> EXERCISE: The listing below should be printed in full and exactly, apart from its images.

> RECORDS FOR THIS EXERCISE:
§

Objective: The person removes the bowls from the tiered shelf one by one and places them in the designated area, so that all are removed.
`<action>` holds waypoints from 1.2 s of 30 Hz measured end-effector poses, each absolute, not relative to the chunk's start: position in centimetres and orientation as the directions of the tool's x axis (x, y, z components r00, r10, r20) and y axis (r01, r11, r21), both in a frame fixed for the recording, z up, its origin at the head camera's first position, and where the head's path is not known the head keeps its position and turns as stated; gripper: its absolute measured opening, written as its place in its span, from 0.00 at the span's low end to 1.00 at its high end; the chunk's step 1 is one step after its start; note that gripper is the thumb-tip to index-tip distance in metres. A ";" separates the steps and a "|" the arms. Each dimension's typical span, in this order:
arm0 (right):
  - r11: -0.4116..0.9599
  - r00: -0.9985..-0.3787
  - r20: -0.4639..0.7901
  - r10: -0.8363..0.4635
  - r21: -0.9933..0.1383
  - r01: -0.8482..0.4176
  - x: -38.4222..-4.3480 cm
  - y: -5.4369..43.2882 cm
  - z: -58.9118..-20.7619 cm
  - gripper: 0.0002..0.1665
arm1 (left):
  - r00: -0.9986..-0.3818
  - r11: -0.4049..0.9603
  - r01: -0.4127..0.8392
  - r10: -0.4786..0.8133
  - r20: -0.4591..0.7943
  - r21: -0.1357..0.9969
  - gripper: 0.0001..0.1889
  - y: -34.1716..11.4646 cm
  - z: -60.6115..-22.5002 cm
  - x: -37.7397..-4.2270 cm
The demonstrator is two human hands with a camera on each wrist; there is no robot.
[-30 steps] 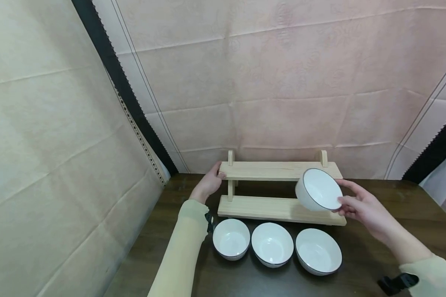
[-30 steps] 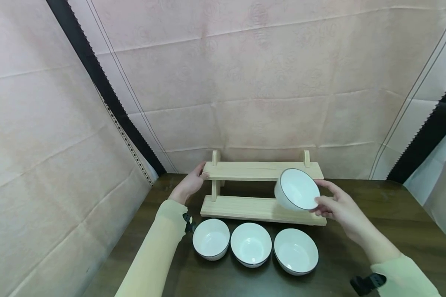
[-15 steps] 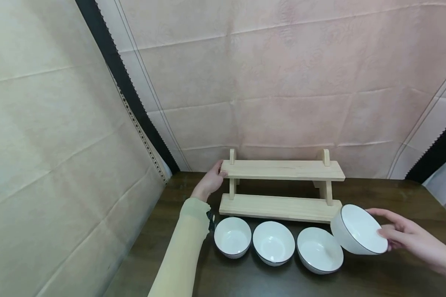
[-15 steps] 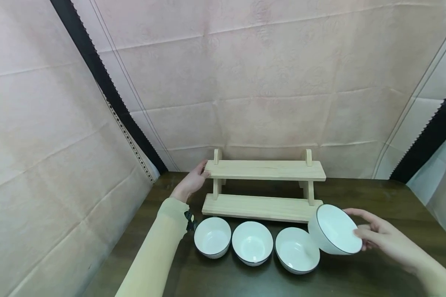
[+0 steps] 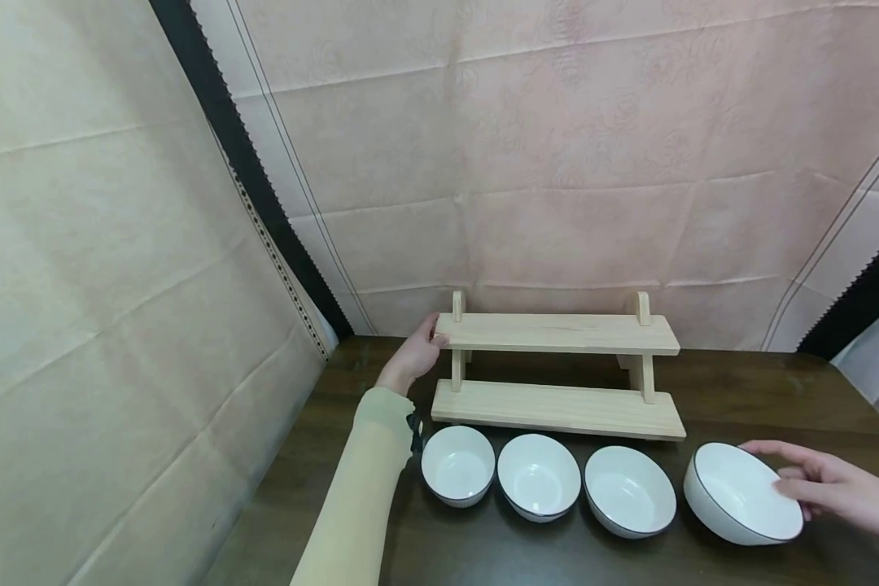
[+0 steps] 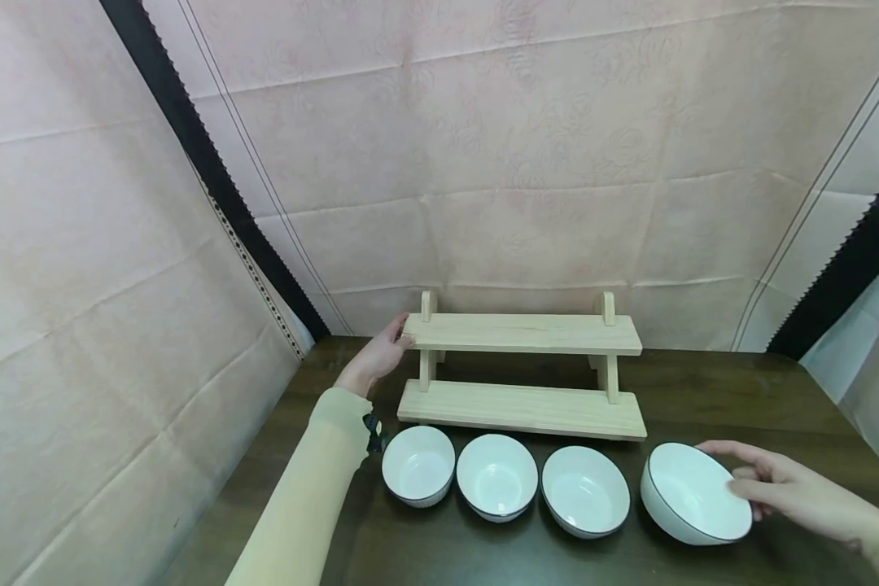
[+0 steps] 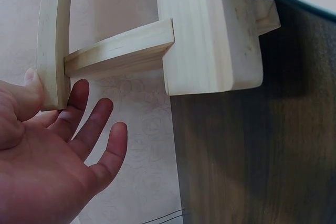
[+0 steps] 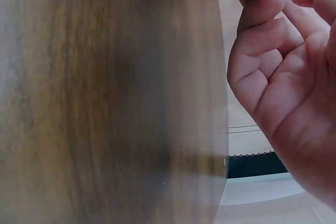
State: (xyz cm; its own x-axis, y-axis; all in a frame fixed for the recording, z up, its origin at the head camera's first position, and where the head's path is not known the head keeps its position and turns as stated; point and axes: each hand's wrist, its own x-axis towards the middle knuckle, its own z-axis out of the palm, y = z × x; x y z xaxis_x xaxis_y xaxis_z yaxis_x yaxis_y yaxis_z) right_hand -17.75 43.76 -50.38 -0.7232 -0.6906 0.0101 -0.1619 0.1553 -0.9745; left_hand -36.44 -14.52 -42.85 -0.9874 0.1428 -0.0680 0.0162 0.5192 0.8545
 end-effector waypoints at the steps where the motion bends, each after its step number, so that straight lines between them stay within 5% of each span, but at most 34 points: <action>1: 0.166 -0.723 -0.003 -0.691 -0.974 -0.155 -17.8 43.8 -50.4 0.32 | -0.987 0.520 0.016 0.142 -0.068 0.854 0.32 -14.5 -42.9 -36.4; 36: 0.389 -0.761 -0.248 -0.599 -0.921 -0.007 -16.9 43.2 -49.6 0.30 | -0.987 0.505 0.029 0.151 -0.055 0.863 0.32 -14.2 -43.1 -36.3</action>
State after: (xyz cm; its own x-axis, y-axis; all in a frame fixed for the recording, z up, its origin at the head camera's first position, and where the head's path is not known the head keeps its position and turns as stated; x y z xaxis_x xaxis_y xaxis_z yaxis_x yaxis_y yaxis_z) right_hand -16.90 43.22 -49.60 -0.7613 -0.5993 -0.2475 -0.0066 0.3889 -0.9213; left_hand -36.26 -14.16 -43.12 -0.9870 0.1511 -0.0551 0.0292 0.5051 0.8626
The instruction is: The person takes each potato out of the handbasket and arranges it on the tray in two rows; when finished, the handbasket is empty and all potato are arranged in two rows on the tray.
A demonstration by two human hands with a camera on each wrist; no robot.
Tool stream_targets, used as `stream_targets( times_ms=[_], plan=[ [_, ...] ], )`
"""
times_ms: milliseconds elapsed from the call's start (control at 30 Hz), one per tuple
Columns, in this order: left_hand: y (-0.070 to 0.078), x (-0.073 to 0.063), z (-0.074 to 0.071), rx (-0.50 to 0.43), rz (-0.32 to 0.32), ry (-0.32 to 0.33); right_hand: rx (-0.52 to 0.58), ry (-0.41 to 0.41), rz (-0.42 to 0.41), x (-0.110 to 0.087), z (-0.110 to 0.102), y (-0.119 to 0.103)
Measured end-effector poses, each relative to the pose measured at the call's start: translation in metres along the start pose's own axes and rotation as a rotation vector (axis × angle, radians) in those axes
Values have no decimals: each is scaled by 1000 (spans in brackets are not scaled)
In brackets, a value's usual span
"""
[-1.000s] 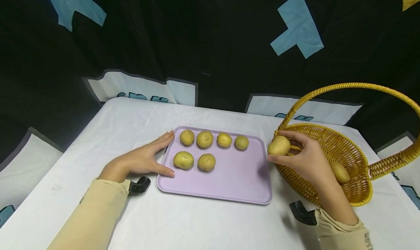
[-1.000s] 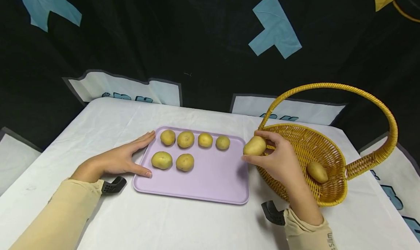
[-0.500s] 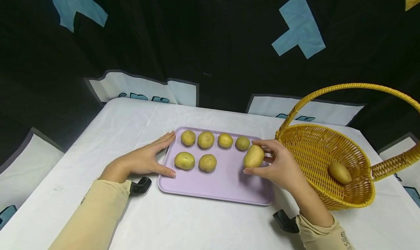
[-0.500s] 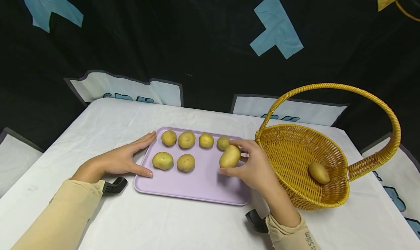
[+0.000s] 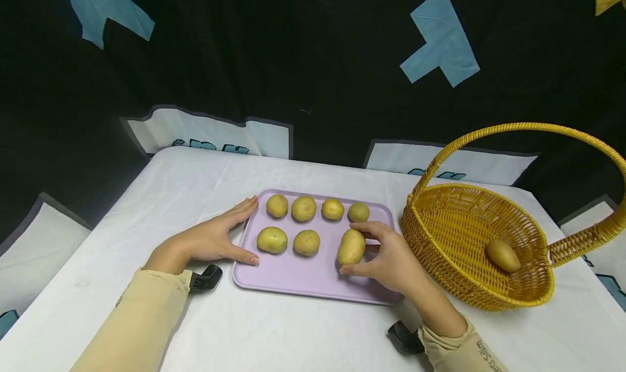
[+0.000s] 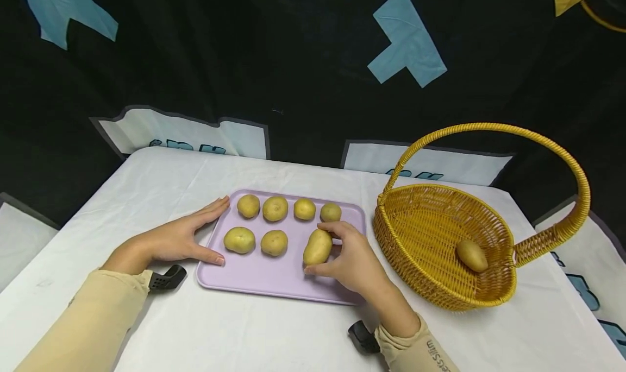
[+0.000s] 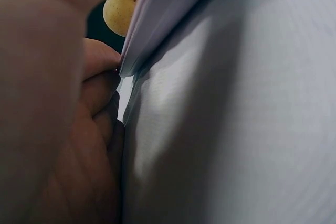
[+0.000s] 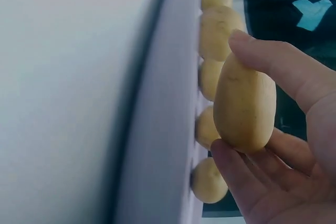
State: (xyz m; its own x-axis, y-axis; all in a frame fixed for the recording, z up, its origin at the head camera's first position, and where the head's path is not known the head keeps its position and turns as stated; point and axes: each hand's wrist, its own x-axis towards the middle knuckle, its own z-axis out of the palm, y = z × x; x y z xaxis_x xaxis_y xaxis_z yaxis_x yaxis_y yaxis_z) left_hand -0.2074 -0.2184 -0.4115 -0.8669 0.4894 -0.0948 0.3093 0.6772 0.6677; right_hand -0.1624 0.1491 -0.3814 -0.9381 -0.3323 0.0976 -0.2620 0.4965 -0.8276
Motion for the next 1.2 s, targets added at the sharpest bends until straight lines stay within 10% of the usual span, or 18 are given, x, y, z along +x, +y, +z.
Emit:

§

> WRITTEN ANSWER:
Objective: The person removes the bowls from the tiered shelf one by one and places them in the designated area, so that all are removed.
`<action>` holds waypoints from 1.2 s of 30 Hz measured end-effector poses, each absolute, not relative to the chunk's start: position in centimetres and orientation as the directions of the tool's x axis (x, y, z components r00, r10, r20) and y axis (r01, r11, r21), both in a frame fixed for the recording, z up, its origin at the head camera's first position, and where the head's path is not known the head keeps its position and turns as stated; gripper: its absolute measured opening, written as its place in its span, from 0.00 at the span's low end to 1.00 at its high end; the chunk's step 1 is one step after its start; note that gripper is the thumb-tip to index-tip distance in metres. A ";" separates the steps and a "|" the arms. Each dimension's typical span, in this order:
arm0 (right):
  - r11: -0.4116..0.9599
  - r00: -0.9985..-0.3787
  - r20: -0.4639..0.7901
  - r10: -0.8363..0.4635
  - r21: -0.9933..0.1383
  - r01: -0.8482..0.4176
  - x: -38.4222..-4.3480 cm
  - y: -5.4369..43.2882 cm
  - z: -58.9118..-20.7619 cm
  - gripper: 0.0002..0.1665
arm1 (left):
  - r00: -0.9986..-0.3818
  - r11: -0.4049..0.9603
  - r01: -0.4127..0.8392
  - r10: -0.4786..0.8133
  - r20: -0.4591..0.7943
  - r21: -0.1357..0.9969
  - gripper: 0.0001..0.1889
  - y: -34.1716..11.4646 cm
  - z: -60.6115..-22.5002 cm
  - x: -37.7397..-4.2270 cm
The demonstrator is two human hands with a camera on each wrist; there is no robot.
[-30 steps] 
[-30 steps] 
[-15 steps] 
[-15 steps] 
[+0 steps] 
[+0 steps] 
[+0 steps] 
[+0 steps] 
State: (xyz cm; its own x-axis, y-axis; all in a frame fixed for the recording, z up, its origin at the head camera's first position, and where the head's path is not known the head keeps its position and turns as stated; point and axes: each hand's wrist, its own x-axis towards the middle knuckle, its own z-axis out of the palm, y = z × x; x y z xaxis_x xaxis_y xaxis_z yaxis_x yaxis_y yaxis_z) right_hand -17.75 43.76 -50.38 -0.7232 -0.6906 0.0101 -0.1619 0.1553 -0.9745; left_hand -36.44 -14.52 -42.85 -0.9874 0.1428 -0.0680 0.0162 0.5192 0.8545
 end-effector waypoints at the steps where the motion bends, each after its step number, so that straight lines between them stay within 5% of each span, but at most 34 points: <action>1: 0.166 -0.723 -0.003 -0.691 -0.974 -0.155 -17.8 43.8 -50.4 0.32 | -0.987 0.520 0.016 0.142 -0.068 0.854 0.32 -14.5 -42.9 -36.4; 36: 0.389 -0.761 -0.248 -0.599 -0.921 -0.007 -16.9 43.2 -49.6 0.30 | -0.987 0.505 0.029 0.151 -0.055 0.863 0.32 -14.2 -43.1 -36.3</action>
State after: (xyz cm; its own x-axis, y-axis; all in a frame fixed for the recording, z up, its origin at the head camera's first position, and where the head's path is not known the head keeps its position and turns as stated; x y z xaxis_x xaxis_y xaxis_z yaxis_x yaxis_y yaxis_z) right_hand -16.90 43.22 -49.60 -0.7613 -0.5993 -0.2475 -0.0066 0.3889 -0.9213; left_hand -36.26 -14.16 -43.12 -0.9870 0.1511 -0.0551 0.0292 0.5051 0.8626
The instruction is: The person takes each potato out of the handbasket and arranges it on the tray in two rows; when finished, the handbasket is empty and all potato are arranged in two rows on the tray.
A demonstration by two human hands with a camera on each wrist; no robot.
Tool stream_targets, used as `stream_targets( times_ms=[_], plan=[ [_, ...] ], )`
"""
times_ms: milliseconds elapsed from the call's start (control at 30 Hz), one per tuple
Columns, in this order: left_hand: y (-0.070 to 0.078), x (-0.073 to 0.063), z (-0.074 to 0.071), rx (-0.50 to 0.43), rz (-0.32 to 0.32), ry (-0.32 to 0.33); right_hand: rx (-0.52 to 0.58), ry (-0.41 to 0.41), rz (-0.42 to 0.41), x (-0.110 to 0.087), z (-0.110 to 0.102), y (-0.119 to 0.103)
Measured end-effector poses, each relative to the pose measured at the call's start: translation in metres along the start pose's own axes and rotation as a rotation vector (axis × angle, radians) in those axes
Values have no decimals: each is scaled by 1000 (spans in brackets are not scaled)
In brackets, a value's usual span
"""
[-1.000s] 
[-1.000s] 
[-0.500s] 
[-0.500s] 
[+0.000s] 
[+0.000s] 
[+0.000s] 
[+0.000s] 
State: (xyz m; its own x-axis, y-axis; all in a frame fixed for the recording, z up, its origin at the head camera's first position, and where the head's path is not known the head keeps its position and turns as stated; point and axes: each hand's wrist, its own x-axis towards the middle knuckle, its own z-axis out of the palm, y = z × x; x y z xaxis_x xaxis_y xaxis_z yaxis_x yaxis_y yaxis_z) left_hand -0.2074 -0.2184 -0.4115 -0.8669 0.4894 -0.0948 0.3093 0.6772 0.6677; right_hand -0.1624 0.1491 -0.3814 -0.9381 -0.3323 0.0976 -0.2620 0.4965 -0.8276
Motion for the next 1.2 s, targets added at the sharpest bends until straight lines stay within 10% of the usual span, or 18 are given, x, y, z along +x, +y, +z.
Emit:

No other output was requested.